Copy each line of the entries that contains the word "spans".

START EXCERPTED DATA

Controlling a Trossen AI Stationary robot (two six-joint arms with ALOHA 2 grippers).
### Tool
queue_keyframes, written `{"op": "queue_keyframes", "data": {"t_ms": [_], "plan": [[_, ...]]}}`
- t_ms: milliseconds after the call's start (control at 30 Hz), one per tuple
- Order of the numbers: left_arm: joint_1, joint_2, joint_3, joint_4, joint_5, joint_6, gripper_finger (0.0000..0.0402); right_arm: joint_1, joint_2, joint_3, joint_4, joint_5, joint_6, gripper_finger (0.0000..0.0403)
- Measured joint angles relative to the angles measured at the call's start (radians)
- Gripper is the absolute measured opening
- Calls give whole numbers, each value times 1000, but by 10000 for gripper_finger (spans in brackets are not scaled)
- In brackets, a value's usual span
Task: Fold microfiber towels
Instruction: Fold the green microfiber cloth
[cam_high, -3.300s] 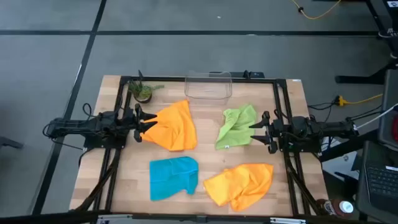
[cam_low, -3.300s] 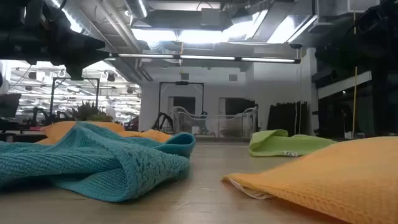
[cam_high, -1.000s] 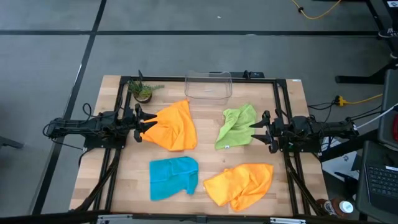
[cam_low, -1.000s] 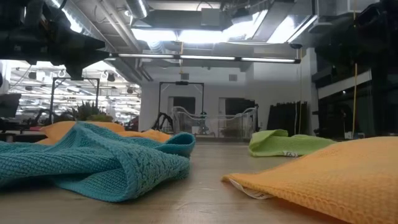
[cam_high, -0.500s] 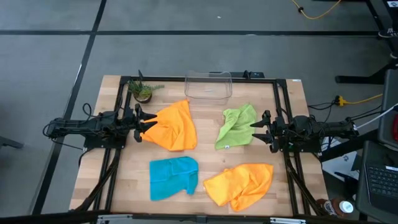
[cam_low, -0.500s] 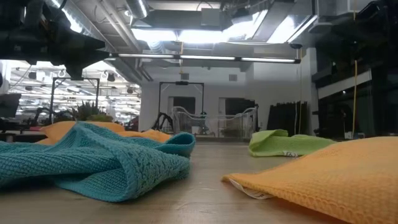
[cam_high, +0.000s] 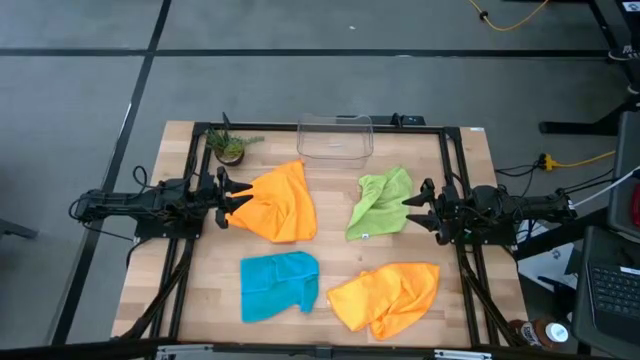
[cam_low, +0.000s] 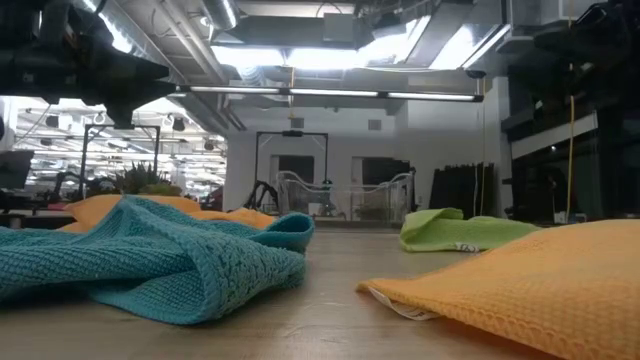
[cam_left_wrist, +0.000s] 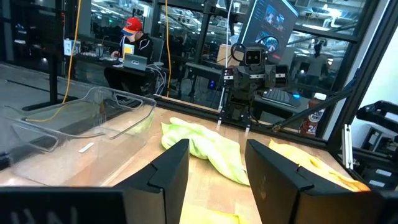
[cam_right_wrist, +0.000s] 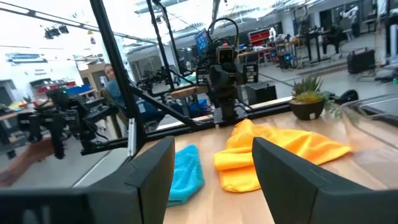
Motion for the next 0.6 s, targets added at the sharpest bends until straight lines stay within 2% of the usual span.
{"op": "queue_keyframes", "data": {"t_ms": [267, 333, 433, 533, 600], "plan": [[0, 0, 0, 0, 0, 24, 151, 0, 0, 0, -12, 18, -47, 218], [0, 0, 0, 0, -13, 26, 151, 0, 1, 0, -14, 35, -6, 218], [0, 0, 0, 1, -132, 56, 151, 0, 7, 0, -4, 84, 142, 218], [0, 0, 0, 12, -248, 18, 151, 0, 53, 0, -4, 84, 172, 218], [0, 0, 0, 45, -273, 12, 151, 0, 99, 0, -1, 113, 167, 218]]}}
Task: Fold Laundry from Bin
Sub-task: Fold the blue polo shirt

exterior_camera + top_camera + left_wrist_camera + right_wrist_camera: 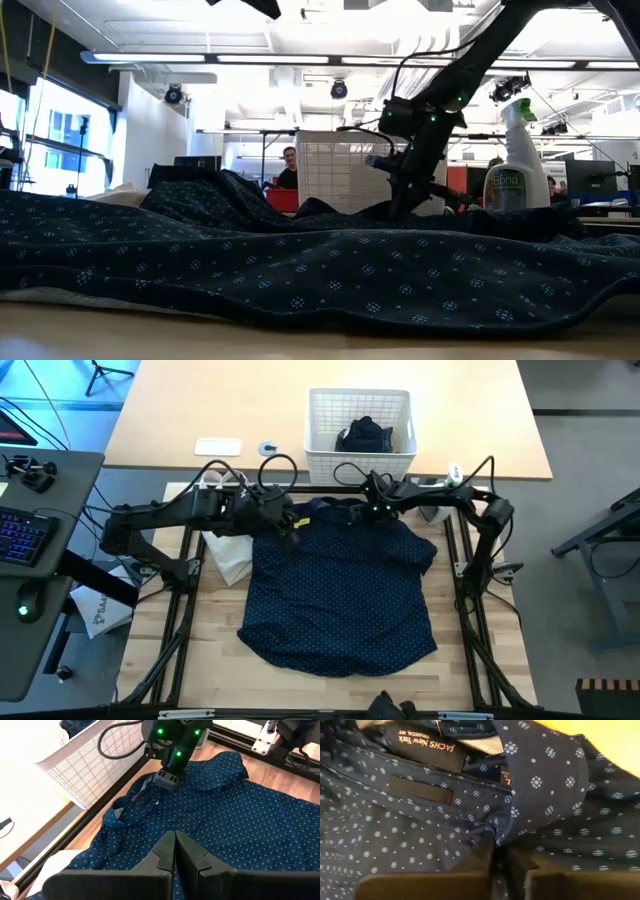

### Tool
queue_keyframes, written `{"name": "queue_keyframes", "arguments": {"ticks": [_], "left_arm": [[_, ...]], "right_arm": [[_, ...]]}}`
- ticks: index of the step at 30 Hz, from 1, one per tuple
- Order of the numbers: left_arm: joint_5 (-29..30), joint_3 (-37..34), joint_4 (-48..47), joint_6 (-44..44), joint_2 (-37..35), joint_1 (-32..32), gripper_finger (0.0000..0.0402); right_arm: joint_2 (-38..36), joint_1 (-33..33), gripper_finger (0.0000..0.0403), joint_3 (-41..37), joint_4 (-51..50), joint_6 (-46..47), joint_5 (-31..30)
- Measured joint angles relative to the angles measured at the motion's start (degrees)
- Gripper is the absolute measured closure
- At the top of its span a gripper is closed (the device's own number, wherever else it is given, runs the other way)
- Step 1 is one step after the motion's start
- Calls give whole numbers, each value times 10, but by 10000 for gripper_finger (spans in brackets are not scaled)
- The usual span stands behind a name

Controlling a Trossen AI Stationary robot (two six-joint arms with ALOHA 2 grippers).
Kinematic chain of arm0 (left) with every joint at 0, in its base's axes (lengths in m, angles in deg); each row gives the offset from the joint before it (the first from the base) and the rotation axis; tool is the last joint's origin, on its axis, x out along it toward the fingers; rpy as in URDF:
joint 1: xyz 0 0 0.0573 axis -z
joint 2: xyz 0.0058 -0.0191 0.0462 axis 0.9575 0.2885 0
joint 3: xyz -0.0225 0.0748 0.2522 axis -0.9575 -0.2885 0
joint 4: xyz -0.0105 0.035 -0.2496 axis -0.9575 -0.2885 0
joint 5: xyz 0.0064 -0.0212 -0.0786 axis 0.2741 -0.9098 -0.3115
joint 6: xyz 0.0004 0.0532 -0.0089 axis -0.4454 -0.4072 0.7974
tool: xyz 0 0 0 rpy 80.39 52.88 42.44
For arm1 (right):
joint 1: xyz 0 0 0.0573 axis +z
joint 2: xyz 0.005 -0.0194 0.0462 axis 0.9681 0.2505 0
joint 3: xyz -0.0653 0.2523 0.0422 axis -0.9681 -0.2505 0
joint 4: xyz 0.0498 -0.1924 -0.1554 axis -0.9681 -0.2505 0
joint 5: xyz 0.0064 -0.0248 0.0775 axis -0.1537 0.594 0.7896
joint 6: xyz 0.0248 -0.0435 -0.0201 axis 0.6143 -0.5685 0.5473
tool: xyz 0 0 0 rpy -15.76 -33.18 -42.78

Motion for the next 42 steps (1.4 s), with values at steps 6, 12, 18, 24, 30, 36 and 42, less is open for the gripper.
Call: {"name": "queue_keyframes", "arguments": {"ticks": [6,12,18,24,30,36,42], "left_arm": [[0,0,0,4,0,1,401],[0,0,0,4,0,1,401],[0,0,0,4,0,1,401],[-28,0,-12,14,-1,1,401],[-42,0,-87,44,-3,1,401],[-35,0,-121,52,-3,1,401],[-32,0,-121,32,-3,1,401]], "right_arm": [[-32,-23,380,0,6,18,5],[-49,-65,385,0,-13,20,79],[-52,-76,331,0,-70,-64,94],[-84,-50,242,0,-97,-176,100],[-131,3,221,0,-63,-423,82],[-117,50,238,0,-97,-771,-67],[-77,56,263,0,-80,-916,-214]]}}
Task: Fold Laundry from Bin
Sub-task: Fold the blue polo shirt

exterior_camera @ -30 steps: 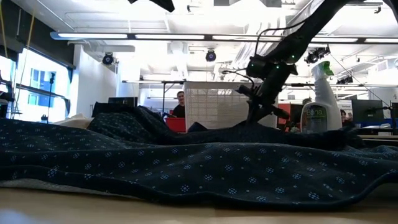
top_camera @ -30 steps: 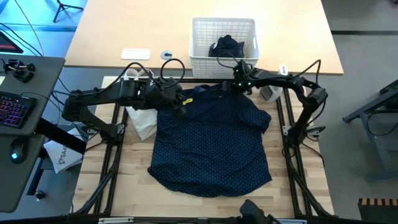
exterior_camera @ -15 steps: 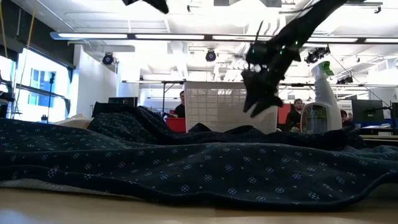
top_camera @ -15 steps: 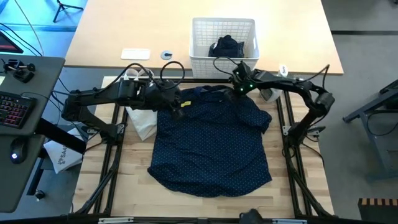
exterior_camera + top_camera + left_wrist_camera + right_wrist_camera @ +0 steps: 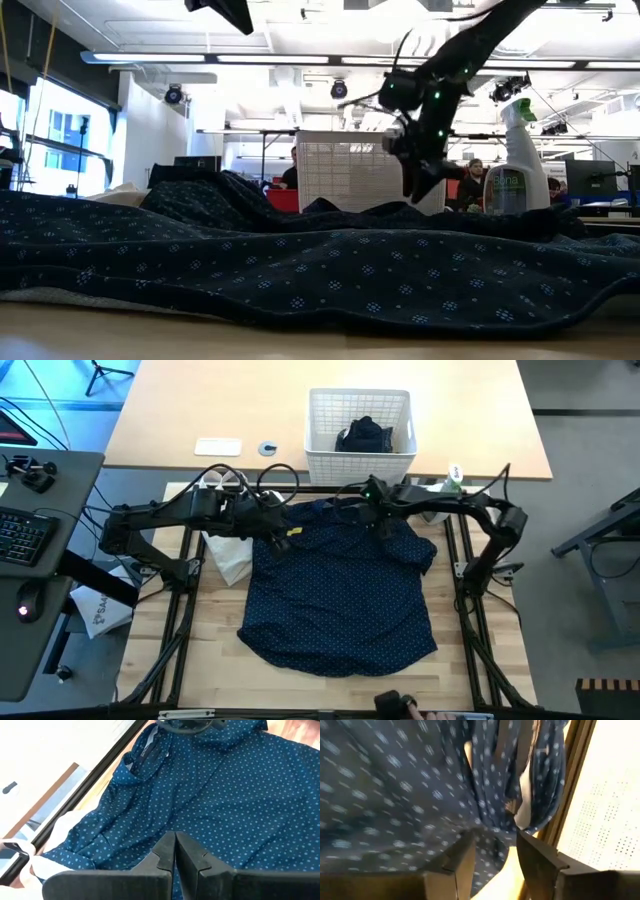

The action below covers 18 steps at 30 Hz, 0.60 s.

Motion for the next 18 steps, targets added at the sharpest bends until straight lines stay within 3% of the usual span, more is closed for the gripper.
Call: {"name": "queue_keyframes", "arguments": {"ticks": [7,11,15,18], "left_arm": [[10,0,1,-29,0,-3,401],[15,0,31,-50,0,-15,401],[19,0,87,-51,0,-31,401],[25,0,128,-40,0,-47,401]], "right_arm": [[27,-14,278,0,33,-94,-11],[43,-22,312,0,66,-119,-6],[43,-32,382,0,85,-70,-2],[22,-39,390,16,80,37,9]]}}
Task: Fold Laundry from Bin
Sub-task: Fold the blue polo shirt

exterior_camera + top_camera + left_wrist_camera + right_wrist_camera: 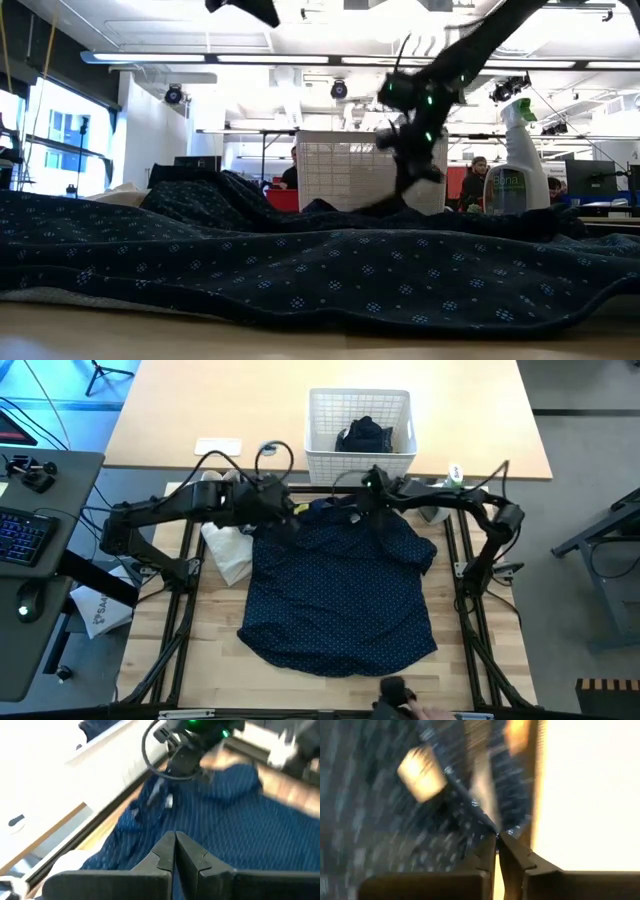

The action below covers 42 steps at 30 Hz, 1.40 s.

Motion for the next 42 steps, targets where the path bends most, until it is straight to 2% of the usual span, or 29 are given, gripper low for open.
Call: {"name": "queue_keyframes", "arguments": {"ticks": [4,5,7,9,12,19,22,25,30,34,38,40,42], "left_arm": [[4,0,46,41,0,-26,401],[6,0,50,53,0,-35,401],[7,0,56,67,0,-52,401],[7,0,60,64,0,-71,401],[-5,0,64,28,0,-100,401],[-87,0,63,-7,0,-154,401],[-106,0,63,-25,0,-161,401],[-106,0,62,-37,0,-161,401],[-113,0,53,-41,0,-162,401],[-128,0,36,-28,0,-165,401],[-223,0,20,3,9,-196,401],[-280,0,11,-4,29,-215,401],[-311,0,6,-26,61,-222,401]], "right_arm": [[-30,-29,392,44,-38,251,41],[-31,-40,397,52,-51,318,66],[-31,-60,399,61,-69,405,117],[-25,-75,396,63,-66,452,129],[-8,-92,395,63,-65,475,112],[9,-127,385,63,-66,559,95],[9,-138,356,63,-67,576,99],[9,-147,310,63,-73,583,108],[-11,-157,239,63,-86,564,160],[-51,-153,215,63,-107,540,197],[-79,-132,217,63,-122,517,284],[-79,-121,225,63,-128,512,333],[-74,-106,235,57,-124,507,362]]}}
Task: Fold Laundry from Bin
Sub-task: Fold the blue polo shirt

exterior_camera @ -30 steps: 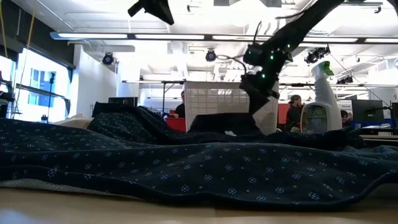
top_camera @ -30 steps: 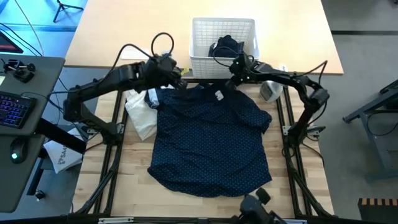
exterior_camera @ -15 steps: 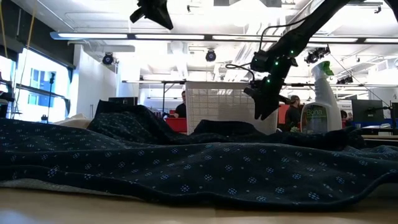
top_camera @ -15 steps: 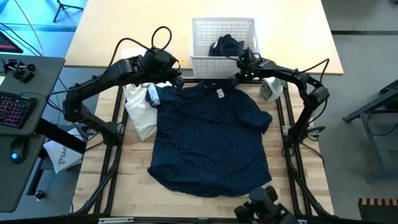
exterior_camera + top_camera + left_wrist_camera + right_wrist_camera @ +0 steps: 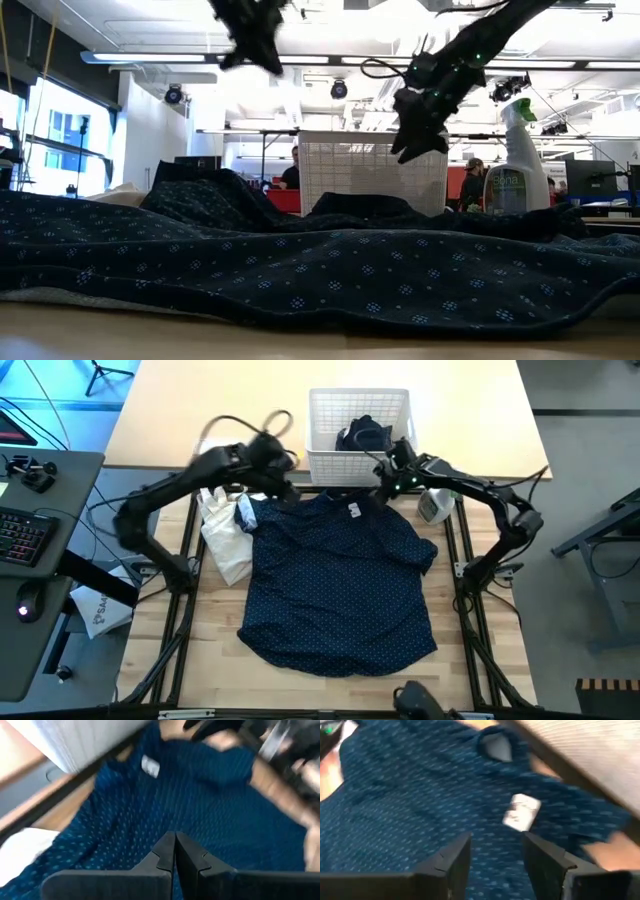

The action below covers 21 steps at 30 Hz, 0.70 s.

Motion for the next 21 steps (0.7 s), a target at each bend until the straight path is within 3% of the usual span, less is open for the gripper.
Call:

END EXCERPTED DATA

■ FINISHED TASK:
- Calls give whole numbers, each value times 1000, but by 10000 for gripper_finger (spans in brackets are not scaled)
- Calls give whole numbers, each value times 10, but by 10000 for gripper_finger (spans in brackets are not scaled)

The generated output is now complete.